“The whole time they’re telling me this,” Sara said, “I just kept thinking, My God, that’s horrible. And then it just kept getting worse.”
I didn’t say anything. Horrible seemed to cover it.
“Poor Roger. I can’t imagine how I could keep living in the same house all alone. Can you?”
“Not really.” A brief image flashed in my mind, and I wished I could unthink it. “No.”
“Melody Seward told me that when the weather is nice, Roger takes a walk back in those woods nearly every day.”
I thought of our conversation last night. I guess anything can happen anywhere, I’d said. I thought of the way Roger had agreed.
“Wow,” I said.
“I just don’t know how you could bear it.”
I didn’t know either, but thinking about the tiny bunch of tissue growing in Sara’s belly, I couldn’t imagine a whole world of things.
I couldn’t imagine what it was going to feel like, the day this little surprise life joined ours. At thirty- seven years of age, I’d only just begun to imagine myself as a father; in no way could I claim to imagine what it would feel like to stand over the grave of my murdered child.
As the sports segment cut to commercials, something made me look at the television. The moment I did, I recognized what it was that had drawn my attention: our new neighbor’s voice.
Before you and your family leave to enjoy your summer vacation this season, Roger Mallory said, remember to ask a neighbor to pick up your mail.

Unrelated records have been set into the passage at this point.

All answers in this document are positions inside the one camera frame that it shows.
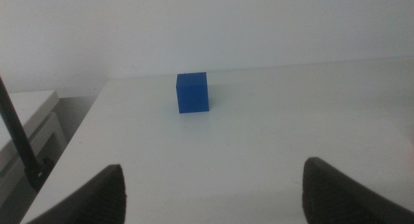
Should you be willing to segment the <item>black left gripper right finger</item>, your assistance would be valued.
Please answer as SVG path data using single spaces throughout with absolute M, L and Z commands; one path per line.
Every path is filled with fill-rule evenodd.
M 318 157 L 305 161 L 302 209 L 308 223 L 413 223 L 413 212 Z

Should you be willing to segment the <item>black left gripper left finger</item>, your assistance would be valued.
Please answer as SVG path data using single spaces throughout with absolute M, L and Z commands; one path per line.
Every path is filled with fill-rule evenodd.
M 30 224 L 123 224 L 126 192 L 122 167 L 110 164 Z

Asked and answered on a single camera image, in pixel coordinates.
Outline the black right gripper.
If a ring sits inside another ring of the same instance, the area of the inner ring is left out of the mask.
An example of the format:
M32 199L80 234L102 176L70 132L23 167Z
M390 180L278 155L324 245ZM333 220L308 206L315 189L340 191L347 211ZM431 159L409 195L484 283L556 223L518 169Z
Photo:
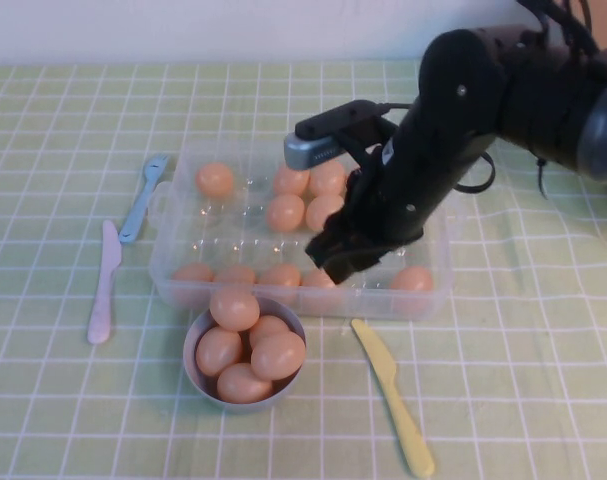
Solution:
M488 148L488 135L415 117L348 180L345 204L305 253L327 262L335 284L380 262L383 249L412 242L428 217Z

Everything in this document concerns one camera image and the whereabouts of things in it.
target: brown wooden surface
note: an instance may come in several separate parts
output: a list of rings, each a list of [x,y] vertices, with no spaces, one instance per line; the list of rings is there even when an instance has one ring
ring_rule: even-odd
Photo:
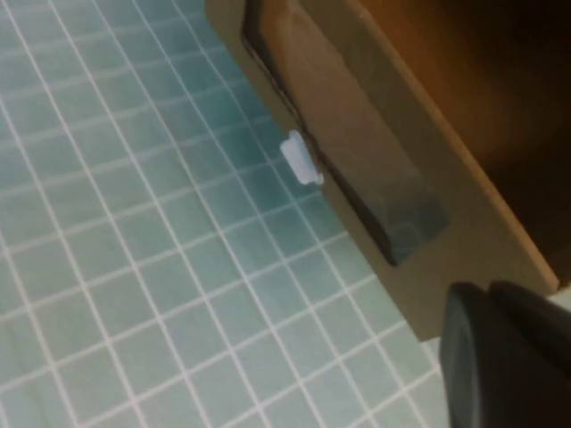
[[[391,40],[381,31],[366,29],[376,25],[374,20],[354,13],[342,0],[331,0],[315,15],[311,6],[320,2],[302,4],[451,214],[451,226],[443,234],[394,268],[326,174],[325,194],[418,337],[427,339],[440,333],[445,293],[455,281],[485,287],[493,280],[507,279],[541,294],[555,292],[557,277],[472,152]],[[213,26],[278,123],[284,129],[295,128],[294,116],[242,42],[244,9],[244,0],[207,2]],[[339,22],[343,31],[336,25]]]

Roger stood on the front steps of a cozy brick house between a flower box and a mail slot overflowing with circulars and bills. He looked good on camera: comfortable, casual, authoritative.
Or, arrange for your post office to stop delivery while you’re away. A growing pile of mail can send a message to criminals looking for an easy target. He pointed to the camera. For more summertime security tips, log on to www.saferplace.org.

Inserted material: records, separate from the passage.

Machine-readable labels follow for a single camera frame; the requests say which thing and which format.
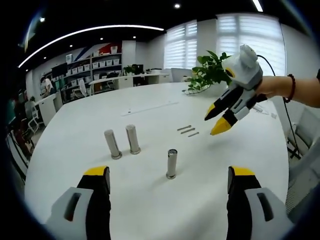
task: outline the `red bracelet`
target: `red bracelet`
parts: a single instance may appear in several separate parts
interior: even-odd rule
[[[291,93],[290,93],[289,97],[287,99],[285,97],[283,98],[284,102],[286,104],[289,103],[292,100],[292,98],[295,95],[295,90],[296,90],[296,79],[295,79],[295,77],[292,74],[289,74],[288,77],[290,77],[292,79],[292,89],[291,89]]]

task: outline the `window blind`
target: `window blind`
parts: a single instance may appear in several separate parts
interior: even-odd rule
[[[218,16],[217,31],[219,55],[233,55],[246,44],[269,61],[276,75],[286,75],[285,44],[278,19],[258,14],[224,14]],[[258,62],[264,76],[273,75],[264,59],[258,58]]]
[[[192,69],[197,60],[197,21],[171,28],[166,33],[164,68]]]

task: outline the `metal cylinder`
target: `metal cylinder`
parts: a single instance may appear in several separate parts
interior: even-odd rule
[[[138,154],[141,152],[141,149],[138,144],[136,126],[130,124],[125,127],[126,135],[128,136],[129,144],[130,144],[130,153],[131,154]]]
[[[168,179],[174,179],[176,177],[177,156],[177,150],[170,149],[168,151],[168,170],[165,174]]]
[[[104,131],[104,137],[105,137],[106,143],[109,146],[111,157],[113,159],[121,158],[122,153],[121,151],[119,151],[119,148],[115,139],[114,131],[112,131],[111,129]]]

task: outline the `ceiling light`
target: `ceiling light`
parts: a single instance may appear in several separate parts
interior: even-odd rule
[[[254,3],[256,9],[258,10],[258,12],[263,12],[259,0],[252,0],[252,2]]]
[[[142,26],[142,25],[106,25],[106,26],[95,26],[95,27],[91,27],[91,28],[86,28],[83,30],[79,30],[79,31],[75,31],[72,33],[69,33],[67,35],[61,36],[49,43],[47,43],[46,45],[40,47],[38,50],[36,50],[35,52],[33,52],[32,54],[30,54],[25,60],[23,60],[23,62],[20,63],[20,65],[18,66],[19,68],[21,68],[21,66],[23,64],[25,64],[30,58],[32,58],[34,55],[36,55],[37,53],[39,53],[41,50],[45,49],[46,47],[50,46],[51,44],[54,44],[62,39],[65,39],[67,37],[76,35],[76,34],[80,34],[80,33],[84,33],[84,32],[88,32],[88,31],[92,31],[92,30],[98,30],[98,29],[109,29],[109,28],[140,28],[140,29],[151,29],[151,30],[157,30],[157,31],[164,31],[163,28],[159,28],[159,27],[154,27],[154,26]]]

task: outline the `metal peg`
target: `metal peg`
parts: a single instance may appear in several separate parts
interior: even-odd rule
[[[104,131],[104,137],[106,140],[106,143],[109,146],[110,152],[111,152],[111,157],[113,159],[119,159],[122,157],[122,153],[121,151],[119,151],[117,142],[116,142],[116,138],[114,135],[114,131],[110,130],[106,130]]]
[[[181,134],[185,134],[185,133],[190,132],[190,131],[193,131],[193,130],[195,130],[195,128],[194,128],[194,127],[193,127],[193,128],[191,128],[191,129],[188,129],[188,130],[182,131],[182,132],[181,132]]]
[[[191,125],[188,125],[188,126],[184,126],[184,127],[181,127],[181,128],[178,128],[177,131],[181,131],[183,129],[187,129],[187,128],[191,128]]]
[[[138,144],[137,132],[135,125],[128,125],[125,127],[126,135],[128,136],[129,144],[130,144],[130,153],[138,154],[141,152],[141,149]]]
[[[165,174],[168,179],[174,179],[176,177],[177,155],[178,151],[175,149],[168,151],[168,170]]]
[[[193,134],[189,135],[188,138],[189,138],[189,137],[192,137],[192,136],[194,136],[194,135],[197,135],[197,134],[199,134],[198,131],[197,131],[196,133],[193,133]]]

The screen cut to a variation on the neighborhood watch logo most everyone knows, the familiar “ not- allowed” symbol over a prowler’s silhouette. An announcer’s voice said, This neighborhood safety message is brought to you by the Safer Places Organization.
Sara sighed and closed her eyes. She looked like I felt: exhausted, overwhelmed. I sensed a slight change in her posture, a new tension. When I squeezed her hand, she said, “I’m okay.”
“Can I do anything?”
She shook her head, but not in answer to my question. It was the same reflexive gesture I’d performed myself a moment ago, thinking of Clair Mallory, at my own mental picture of finding Sara lolling in a tub of bloody water.
“I swear,” she said, scooting closer, “every time I stop moving for five minutes, I remember what that guy’s breath smelled like.”
Besides being near just then, she’d wanted only one thing from me that day. It really hadn’t been much. We weren’t even fighting about it anymore.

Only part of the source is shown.